▶ **EXERCISE REQUIREMENTS**
Answer with one number only: the count of lines below that hold the word "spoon".

▶ **INPUT DATA**
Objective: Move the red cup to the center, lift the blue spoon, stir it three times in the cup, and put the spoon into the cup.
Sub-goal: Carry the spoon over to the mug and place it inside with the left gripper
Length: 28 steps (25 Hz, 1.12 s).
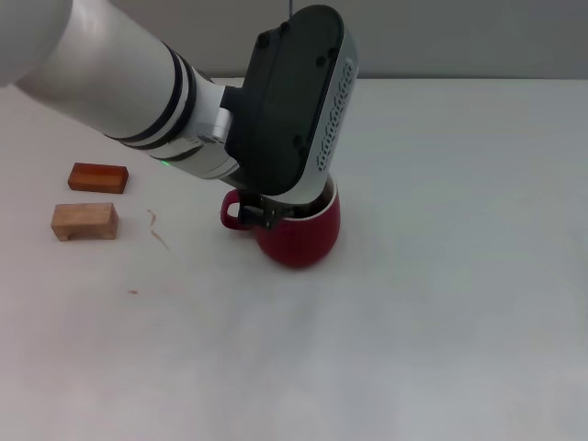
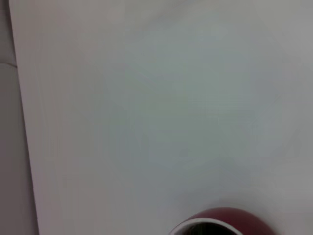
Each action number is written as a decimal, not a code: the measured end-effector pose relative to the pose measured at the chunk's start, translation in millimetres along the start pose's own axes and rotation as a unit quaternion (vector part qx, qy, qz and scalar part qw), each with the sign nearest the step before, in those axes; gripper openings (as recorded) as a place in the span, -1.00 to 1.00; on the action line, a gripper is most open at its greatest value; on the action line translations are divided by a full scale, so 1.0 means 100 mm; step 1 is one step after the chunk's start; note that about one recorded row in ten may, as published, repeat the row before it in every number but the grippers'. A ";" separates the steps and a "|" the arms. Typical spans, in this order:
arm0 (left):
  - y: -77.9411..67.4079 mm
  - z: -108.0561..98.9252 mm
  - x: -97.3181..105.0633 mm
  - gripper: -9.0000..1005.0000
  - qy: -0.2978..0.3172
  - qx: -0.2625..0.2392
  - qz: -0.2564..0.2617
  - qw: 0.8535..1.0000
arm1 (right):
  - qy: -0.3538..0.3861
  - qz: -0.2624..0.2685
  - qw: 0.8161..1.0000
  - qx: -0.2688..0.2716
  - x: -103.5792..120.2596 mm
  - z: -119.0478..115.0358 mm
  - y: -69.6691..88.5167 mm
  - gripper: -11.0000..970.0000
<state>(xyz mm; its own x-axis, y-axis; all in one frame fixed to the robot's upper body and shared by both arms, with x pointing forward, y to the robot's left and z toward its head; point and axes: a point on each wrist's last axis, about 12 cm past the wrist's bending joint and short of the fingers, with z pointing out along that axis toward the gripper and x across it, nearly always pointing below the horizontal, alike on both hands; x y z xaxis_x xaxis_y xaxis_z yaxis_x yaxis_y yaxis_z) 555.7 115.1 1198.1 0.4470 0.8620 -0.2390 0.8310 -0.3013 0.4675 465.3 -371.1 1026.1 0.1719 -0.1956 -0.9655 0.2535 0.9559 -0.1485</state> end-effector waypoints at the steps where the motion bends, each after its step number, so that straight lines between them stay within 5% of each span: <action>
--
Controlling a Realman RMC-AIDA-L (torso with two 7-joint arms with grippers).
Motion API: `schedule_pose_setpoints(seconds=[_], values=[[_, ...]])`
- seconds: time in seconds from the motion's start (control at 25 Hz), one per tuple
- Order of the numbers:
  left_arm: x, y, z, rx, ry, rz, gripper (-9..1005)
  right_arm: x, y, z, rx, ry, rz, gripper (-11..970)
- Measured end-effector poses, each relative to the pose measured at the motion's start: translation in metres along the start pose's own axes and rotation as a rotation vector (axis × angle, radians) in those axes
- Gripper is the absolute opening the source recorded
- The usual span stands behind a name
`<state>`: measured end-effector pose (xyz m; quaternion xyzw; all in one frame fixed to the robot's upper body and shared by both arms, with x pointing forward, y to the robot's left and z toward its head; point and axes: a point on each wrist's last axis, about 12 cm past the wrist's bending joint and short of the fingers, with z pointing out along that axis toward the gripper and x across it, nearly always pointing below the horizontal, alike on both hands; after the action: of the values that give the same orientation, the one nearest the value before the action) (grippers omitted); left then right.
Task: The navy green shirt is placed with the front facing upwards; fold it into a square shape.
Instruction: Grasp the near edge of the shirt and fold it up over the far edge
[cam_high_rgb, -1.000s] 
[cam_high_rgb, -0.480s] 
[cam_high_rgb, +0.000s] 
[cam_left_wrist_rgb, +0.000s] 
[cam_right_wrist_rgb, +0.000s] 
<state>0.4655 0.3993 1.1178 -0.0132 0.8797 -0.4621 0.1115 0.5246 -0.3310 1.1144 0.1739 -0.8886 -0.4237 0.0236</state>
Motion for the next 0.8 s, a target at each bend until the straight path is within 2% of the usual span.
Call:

▶ **RESULT OF THIS TASK**
2